Cosa può fare una società per integrare gli immigrati?
«La società deve sempre avere un unico programma di politica, offrire diritti e pretendere doveri. Se noi non offriamo diritti, non possiamo pretendete doveri. Diamo ai figli degli stranieri nati in Italia la cittadinanza al raggiungimento dei loro 18 anni, e pretendiamo da queste persone gli stessi doveri degli italiani. La stragrande maggioranza degli stranieri è contenta e noi risolviamo il problema ».

Cosa manca nelle leggi del italiane per creare questa condizione?
«In Italia non c’è una vera politica migratoria, piuttosto la questione viene affrontata a livello comunale o regionale, ma non c’è un programma complessivo. La legge definisce gli immigrati in Italia come provvisori, ma dovrebbe vederli in definitiva».

Una domanda che si pongono in molti: come può, un Paese come l’Italia, farsi carico delle migliaia di migranti che sbarcano quotidianamente? Cosa dovrebbe fare l’Unione Europea? 
«Intanto in Italia non riusciamo mai a distinguere l’immigrante che lavora dal profugo di una guerra. Chi sbarca a Lampedusa è reduce di guerra. Queste persone vanno accolte provvisoriamente e in tutta Europa, non solo in Italia. Tra l’altro, se la politica fosse migliore, potrebbero diventare migranti di lavoro. La politica deve però propendere verso il rimpatrio, affinché in quegli Stati si superano i conflitti che ci sono».

Chi è socialmente escluso ha più probabilità di commettere un crimine. Si trova d’accordo con questo concetto?
«Si, è un concetto elaborato dalla scuola di Chicago negli anni Trenta in America. La devianza e la criminalità, dicevano i sociologi, nasce nei quartieri in cui ci sono problematiche di carattere sociale ed economico».

Un quartiere con alto tasso di povertà e criminalità può anche essere abitato e frequentato da soli italiani. Perché suscita meno paura di un quartiere abitato e frequentato interamente da stranieri, nonostante accadano gli stessi medesimi fenomeni?
«Finché non c’è conoscenza, o rapporto sociale, l’individuo “ha paura dell’altro”, poi appena lo conosce capisce che anche lo straniero può essere buono, o delinquente. La paura crea diffidenza, la diffidenza genera discriminazione: è una catena».

Spesso viene fatto il paragone tra migranti italiani negli USA e gli immigrati che giungono in Italia. Ci sono differenze tra questi due fenomeni migratori, a parte il contesto storico?
«Le differenze ci sono e sono legate al contesto storico, noi in America siamo stati discriminati e abbiamo portato criminalità organizzata in maniera superiore, ma si parla di settanta, ottanta anni fa. Oggi gli Italiani in America si sentono più americani che italiani, quindi la politica migratoria di lungo periodo porterà, nei prossimi vent’anni, un miglioramento anche in Italia, proprio come accadde in America».
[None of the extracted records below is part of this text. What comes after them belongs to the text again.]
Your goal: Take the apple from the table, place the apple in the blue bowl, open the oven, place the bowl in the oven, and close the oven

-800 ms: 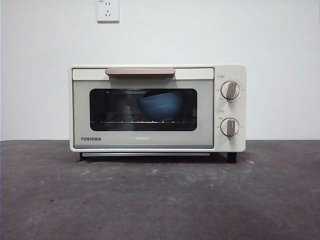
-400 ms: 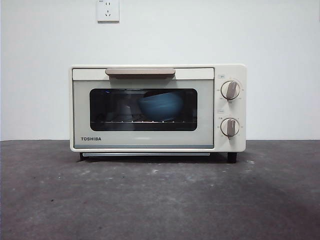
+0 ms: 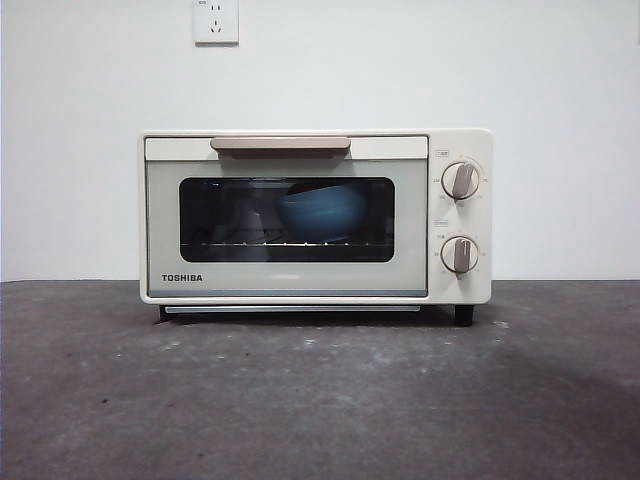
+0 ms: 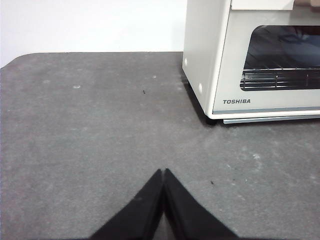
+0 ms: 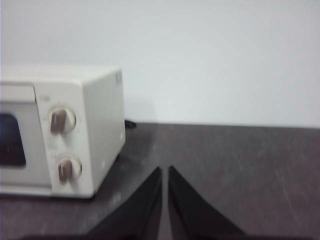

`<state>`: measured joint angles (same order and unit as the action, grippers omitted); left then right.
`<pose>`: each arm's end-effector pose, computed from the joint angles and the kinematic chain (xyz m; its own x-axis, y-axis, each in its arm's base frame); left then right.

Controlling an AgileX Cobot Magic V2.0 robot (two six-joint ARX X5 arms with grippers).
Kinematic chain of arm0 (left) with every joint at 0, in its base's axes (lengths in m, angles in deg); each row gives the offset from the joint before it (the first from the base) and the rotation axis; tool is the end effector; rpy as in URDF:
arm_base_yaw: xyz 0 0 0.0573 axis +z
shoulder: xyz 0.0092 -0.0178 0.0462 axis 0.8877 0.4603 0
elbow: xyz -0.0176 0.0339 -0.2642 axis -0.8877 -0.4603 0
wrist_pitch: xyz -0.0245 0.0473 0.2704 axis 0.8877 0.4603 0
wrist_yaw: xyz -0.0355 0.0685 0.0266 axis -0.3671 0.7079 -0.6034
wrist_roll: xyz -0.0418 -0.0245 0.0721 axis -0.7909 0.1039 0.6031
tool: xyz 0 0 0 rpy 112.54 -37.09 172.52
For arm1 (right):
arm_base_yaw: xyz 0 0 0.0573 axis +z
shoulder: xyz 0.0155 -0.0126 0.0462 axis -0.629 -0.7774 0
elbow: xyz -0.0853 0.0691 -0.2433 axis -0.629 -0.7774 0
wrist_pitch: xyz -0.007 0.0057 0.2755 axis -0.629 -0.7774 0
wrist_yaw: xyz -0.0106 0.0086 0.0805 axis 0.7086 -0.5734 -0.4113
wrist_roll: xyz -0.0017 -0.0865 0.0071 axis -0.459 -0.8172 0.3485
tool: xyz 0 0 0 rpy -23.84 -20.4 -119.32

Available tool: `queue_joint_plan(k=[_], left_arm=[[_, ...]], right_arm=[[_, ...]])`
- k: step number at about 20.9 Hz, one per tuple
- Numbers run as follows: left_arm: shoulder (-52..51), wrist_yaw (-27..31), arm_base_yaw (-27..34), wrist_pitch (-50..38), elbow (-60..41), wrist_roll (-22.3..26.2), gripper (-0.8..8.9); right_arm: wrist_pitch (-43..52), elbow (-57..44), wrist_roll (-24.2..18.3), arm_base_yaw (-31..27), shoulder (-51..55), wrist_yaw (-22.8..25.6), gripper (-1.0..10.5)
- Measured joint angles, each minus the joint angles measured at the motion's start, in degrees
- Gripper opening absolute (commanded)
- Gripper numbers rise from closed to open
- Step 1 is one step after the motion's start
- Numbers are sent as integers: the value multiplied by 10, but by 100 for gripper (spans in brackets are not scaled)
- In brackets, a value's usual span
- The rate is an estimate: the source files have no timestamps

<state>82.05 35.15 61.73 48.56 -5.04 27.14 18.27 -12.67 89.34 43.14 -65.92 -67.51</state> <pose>0.1601 -0.0097 0.1507 0.9824 -0.1144 -0.1478 0.1148 0.9934 -0.0056 0.1620 0.0119 0.1812 0.9930 0.0721 0.0941 -0.0749 0.9968 0.0265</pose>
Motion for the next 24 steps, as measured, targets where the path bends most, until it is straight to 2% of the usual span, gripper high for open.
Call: queue_joint_plan(k=[10, 15, 24], left_arm=[[0, 0, 0, 0, 0, 0, 8], [0, 0, 0, 0, 0, 0, 8], [0, 0, 0, 0, 0, 0, 8]], right_arm=[[-144, 0, 3, 0, -1, -2, 4], [-144, 0, 17, 0, -1, -5, 4], [-143, 0, 20, 0, -1, -2, 4]])
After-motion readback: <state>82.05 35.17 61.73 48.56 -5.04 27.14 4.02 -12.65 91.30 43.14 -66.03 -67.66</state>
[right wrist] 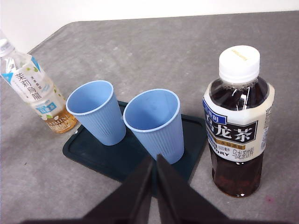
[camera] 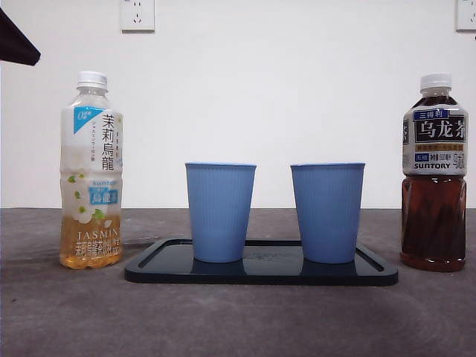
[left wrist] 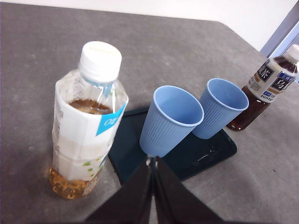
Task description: Pour the drink into the cup
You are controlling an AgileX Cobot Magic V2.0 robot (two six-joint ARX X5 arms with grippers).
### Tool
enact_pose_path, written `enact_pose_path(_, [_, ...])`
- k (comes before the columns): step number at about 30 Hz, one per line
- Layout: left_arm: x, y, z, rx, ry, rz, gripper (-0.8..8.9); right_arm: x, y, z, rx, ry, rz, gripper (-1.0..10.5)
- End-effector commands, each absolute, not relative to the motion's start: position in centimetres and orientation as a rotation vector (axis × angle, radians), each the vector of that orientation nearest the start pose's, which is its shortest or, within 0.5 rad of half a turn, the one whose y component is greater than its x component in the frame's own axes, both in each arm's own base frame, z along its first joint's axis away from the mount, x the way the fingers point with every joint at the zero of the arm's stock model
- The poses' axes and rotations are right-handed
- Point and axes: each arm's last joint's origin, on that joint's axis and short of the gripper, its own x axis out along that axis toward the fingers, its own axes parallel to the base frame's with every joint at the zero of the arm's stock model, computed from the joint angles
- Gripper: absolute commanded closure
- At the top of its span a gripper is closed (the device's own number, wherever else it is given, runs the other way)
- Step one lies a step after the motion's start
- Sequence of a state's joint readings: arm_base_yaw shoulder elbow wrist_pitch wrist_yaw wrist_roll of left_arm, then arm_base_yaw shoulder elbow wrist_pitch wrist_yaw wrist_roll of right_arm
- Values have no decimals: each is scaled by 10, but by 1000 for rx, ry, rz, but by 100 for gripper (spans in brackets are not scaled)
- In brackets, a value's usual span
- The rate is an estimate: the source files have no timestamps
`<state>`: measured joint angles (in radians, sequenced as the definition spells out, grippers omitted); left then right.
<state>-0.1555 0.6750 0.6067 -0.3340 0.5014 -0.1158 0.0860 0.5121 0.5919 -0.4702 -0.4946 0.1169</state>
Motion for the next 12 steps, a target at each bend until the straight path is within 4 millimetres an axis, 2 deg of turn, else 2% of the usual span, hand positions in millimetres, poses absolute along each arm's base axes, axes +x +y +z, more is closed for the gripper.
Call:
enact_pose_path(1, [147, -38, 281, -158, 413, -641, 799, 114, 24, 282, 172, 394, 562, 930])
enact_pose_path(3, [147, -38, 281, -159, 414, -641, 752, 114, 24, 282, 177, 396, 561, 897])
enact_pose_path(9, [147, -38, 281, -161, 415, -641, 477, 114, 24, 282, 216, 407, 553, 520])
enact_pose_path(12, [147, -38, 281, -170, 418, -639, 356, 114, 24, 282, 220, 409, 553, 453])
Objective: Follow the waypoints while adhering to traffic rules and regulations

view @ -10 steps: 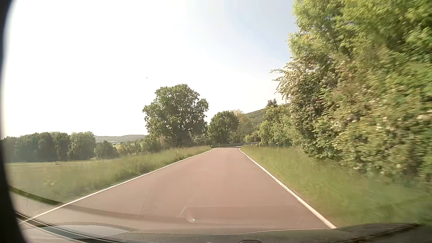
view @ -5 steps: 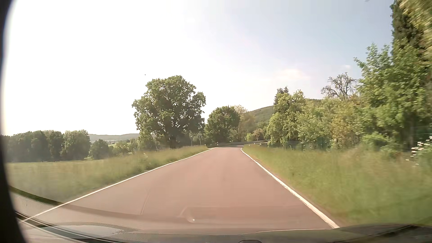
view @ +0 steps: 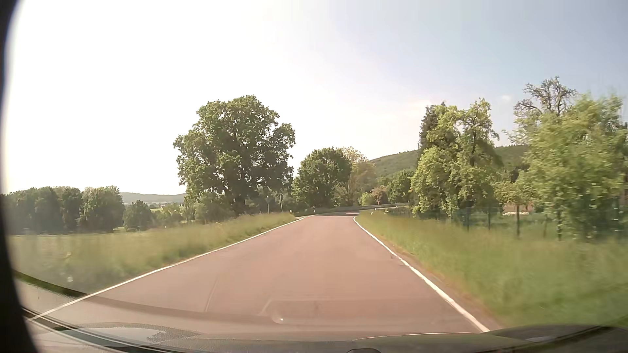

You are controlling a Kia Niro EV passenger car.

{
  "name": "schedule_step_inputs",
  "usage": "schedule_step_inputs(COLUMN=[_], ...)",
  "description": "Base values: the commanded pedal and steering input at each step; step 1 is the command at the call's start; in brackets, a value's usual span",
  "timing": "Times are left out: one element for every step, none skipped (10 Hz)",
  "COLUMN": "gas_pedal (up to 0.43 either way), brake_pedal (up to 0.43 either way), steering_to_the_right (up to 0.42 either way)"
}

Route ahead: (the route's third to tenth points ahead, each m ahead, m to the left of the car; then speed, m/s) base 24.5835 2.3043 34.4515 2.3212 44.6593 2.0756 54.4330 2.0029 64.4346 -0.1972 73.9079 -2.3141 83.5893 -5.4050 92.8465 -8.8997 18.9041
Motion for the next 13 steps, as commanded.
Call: schedule_step_inputs(gas_pedal=[0.067,0.067,0.067,0.067,0.059,0.059,0.059,0.059,0.059,0.059,0.059,0.059,0.059], brake_pedal=[0.000,0.000,0.000,0.000,0.000,0.000,0.000,0.000,0.000,0.000,0.000,0.000,0.000], steering_to_the_right=[-0.001,-0.002,-0.002,-0.002,-0.002,-0.002,-0.001,-0.002,-0.001,-0.002,-0.001,0.000,0.001])
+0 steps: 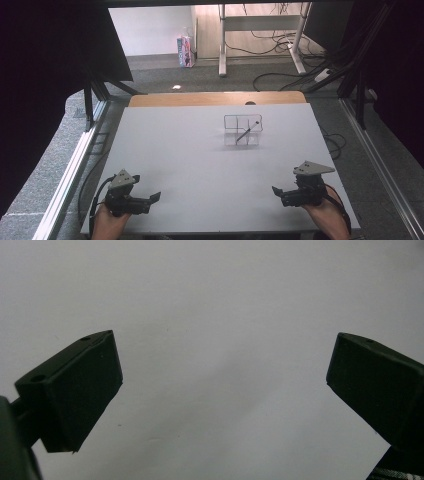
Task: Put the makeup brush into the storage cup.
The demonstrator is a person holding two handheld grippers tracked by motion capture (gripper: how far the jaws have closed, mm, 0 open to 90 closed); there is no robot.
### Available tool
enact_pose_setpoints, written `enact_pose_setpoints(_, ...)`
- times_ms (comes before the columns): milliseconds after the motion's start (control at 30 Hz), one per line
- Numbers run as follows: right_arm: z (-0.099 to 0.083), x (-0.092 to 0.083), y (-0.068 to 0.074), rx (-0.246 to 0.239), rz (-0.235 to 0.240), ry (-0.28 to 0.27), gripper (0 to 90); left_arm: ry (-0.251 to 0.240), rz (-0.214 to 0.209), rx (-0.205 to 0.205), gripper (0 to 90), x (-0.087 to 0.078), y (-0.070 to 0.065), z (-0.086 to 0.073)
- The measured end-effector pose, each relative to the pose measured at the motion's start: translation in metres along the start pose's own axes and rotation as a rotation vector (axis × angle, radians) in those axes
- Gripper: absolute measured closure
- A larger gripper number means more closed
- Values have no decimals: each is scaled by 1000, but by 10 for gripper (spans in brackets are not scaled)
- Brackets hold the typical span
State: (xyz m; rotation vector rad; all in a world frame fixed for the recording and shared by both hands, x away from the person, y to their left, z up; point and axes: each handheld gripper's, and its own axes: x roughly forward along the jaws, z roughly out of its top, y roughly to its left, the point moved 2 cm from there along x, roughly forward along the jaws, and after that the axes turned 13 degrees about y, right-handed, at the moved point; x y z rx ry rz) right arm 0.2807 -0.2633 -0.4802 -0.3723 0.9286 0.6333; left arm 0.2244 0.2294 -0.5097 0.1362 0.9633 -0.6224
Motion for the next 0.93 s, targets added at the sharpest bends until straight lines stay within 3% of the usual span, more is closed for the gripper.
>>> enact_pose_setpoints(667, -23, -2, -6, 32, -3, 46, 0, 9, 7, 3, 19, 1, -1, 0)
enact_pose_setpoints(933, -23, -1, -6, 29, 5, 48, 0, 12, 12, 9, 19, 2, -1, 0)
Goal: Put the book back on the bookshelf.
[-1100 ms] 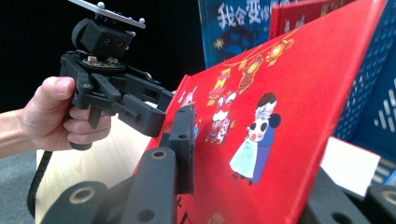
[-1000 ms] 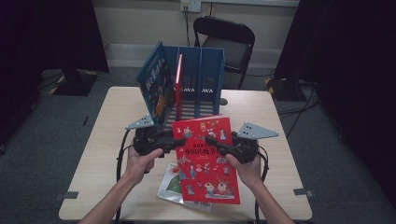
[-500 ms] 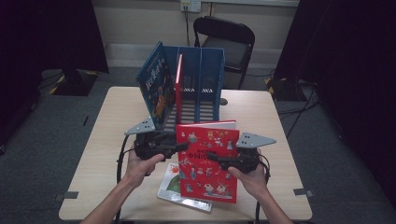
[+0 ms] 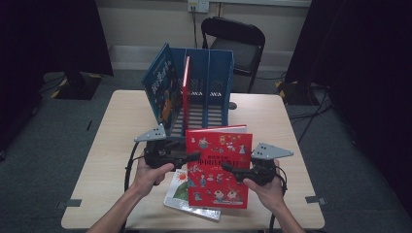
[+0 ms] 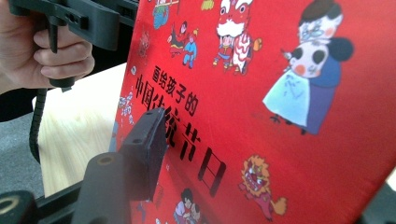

Quali sono le motivazioni che spingono maggiormente un nucleo familiare ad immigrare?
«Rimane fondamentale la condizione economica. Partono per trovare un lavoro o un miglioramento delle condizioni di vita. I giovani che hanno studiato cercano un’affermazione della propria personalità, anche perché oggi, con l’inglese e Internet, sono più cosmopoliti di un italiano cinquant’anni fa, che non conosceva l’inglese. Ciò vale per tutto il mondo. Il processo migratorio con l’inglese e internet aumenterà, non è più come cento anni fa, la situazione psicologica è cambiata».